#### WHAT YOU ARE ASKED TO DO:
Go through the records below and return each line that has "cage" in it.

#### THE INPUT:
Start of Block
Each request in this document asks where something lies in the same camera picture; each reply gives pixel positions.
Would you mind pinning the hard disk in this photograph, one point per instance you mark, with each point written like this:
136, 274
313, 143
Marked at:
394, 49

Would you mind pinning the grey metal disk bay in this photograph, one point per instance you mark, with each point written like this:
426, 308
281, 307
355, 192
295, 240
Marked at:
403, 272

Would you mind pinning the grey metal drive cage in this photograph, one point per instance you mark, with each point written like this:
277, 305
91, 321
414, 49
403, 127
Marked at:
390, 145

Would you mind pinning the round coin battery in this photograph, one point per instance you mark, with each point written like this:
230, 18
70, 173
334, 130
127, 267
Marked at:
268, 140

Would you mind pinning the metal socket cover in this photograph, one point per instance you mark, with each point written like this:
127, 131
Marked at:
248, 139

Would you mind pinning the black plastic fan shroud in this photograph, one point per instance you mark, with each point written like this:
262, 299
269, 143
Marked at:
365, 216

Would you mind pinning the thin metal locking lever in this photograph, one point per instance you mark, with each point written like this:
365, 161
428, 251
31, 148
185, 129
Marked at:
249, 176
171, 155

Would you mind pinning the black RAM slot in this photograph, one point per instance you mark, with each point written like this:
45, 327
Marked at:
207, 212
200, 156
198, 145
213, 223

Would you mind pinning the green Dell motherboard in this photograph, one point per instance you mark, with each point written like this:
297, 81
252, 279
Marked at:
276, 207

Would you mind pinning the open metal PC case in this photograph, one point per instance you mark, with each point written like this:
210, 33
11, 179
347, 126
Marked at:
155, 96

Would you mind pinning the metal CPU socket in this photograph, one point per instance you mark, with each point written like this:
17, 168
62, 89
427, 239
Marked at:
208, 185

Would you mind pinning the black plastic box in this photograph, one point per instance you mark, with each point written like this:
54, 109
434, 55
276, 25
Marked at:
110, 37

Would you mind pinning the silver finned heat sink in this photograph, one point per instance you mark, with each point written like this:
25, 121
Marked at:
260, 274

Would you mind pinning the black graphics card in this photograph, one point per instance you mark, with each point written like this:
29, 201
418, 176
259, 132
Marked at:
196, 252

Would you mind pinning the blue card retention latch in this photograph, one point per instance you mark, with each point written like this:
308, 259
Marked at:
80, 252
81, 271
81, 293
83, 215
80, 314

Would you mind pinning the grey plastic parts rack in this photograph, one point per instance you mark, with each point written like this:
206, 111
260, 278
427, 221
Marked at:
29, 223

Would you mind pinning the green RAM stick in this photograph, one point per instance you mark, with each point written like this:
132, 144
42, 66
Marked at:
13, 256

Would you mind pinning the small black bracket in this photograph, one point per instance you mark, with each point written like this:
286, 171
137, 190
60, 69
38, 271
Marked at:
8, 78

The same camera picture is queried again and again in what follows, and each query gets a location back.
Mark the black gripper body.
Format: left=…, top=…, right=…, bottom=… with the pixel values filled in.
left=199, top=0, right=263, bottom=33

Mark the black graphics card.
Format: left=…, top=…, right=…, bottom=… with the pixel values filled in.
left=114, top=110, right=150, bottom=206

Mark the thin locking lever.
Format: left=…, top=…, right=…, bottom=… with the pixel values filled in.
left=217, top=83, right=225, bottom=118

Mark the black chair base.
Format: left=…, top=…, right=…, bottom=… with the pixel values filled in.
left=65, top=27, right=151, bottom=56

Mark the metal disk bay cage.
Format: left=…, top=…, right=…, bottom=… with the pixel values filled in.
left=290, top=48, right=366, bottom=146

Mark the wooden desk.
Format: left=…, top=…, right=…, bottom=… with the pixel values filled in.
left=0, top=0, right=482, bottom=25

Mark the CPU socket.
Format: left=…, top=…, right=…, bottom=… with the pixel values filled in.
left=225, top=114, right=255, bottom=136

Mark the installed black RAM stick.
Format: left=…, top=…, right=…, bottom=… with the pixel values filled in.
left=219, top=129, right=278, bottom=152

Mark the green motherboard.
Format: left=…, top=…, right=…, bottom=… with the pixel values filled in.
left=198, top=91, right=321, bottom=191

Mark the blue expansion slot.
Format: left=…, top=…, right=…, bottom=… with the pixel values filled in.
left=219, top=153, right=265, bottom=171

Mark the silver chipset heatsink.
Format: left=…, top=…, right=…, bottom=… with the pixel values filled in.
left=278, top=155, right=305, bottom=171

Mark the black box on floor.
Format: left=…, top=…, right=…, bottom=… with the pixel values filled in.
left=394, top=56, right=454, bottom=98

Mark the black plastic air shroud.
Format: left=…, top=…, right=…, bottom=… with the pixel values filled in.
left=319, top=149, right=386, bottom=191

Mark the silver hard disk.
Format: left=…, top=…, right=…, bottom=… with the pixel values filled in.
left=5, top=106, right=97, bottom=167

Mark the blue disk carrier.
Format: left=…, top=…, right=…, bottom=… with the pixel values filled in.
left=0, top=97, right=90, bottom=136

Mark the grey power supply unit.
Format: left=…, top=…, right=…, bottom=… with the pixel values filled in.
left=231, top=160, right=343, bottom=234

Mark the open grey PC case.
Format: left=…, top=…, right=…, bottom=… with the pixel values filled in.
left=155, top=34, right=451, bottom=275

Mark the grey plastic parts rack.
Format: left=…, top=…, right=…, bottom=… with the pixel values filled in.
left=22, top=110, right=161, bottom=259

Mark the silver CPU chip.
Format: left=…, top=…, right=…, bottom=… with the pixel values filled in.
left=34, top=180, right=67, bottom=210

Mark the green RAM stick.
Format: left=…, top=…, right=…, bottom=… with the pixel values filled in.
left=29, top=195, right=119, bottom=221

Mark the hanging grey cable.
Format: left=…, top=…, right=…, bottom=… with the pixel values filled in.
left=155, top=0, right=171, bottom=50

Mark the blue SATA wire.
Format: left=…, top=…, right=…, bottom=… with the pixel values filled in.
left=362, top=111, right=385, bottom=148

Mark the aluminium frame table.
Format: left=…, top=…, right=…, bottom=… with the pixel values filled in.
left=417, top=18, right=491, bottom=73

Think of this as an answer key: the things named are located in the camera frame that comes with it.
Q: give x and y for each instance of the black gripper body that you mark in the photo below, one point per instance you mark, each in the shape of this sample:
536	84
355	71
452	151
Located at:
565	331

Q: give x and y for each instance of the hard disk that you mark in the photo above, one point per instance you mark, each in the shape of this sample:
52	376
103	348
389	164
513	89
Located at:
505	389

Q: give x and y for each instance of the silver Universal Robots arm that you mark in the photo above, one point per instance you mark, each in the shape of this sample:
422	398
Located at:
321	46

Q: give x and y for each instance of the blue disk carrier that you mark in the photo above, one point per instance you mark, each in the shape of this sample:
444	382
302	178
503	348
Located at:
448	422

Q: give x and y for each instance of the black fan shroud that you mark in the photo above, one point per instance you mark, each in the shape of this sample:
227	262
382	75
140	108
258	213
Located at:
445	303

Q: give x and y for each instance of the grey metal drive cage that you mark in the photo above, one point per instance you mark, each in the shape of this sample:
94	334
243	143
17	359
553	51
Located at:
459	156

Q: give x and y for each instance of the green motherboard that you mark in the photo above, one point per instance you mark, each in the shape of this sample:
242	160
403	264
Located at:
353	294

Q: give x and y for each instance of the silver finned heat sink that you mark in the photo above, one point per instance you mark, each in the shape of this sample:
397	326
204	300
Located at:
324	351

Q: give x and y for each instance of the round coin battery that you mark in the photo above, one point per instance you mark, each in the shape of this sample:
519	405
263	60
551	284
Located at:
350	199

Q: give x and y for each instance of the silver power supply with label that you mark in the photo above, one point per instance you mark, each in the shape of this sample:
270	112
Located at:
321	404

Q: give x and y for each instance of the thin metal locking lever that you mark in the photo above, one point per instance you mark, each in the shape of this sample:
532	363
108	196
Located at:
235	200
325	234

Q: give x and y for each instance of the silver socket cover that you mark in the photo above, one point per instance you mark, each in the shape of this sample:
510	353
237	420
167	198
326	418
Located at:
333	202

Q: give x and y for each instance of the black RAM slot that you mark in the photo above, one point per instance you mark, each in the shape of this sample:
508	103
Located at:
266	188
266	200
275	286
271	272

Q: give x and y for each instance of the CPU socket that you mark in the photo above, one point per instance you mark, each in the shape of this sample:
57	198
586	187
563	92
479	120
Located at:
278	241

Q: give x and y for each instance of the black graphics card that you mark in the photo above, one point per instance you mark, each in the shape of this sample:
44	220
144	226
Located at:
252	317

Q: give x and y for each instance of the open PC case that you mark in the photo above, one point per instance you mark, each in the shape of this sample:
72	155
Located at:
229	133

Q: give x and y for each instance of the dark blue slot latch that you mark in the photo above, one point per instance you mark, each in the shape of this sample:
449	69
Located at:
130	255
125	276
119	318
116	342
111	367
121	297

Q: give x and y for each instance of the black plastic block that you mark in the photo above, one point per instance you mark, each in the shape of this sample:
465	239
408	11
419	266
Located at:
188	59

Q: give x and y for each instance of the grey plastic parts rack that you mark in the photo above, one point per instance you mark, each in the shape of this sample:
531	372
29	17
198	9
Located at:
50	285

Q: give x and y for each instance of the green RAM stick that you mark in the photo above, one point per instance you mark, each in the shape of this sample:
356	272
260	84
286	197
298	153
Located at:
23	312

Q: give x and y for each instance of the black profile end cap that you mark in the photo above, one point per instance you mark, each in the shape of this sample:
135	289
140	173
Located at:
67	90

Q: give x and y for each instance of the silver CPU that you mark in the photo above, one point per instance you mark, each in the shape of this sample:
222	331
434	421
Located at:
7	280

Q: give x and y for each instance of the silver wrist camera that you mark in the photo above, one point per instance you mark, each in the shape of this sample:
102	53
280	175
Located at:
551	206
End of Block
#### ANSWER SPACE:
Would you mind pinning the grey metal drive cage in this photograph, one point per instance you mark, with each point written like this:
Mark the metal disk bay cage.
Q: give x and y for each instance of the grey metal drive cage that you mark in the photo above, one point per instance you mark, each in the shape of this sample:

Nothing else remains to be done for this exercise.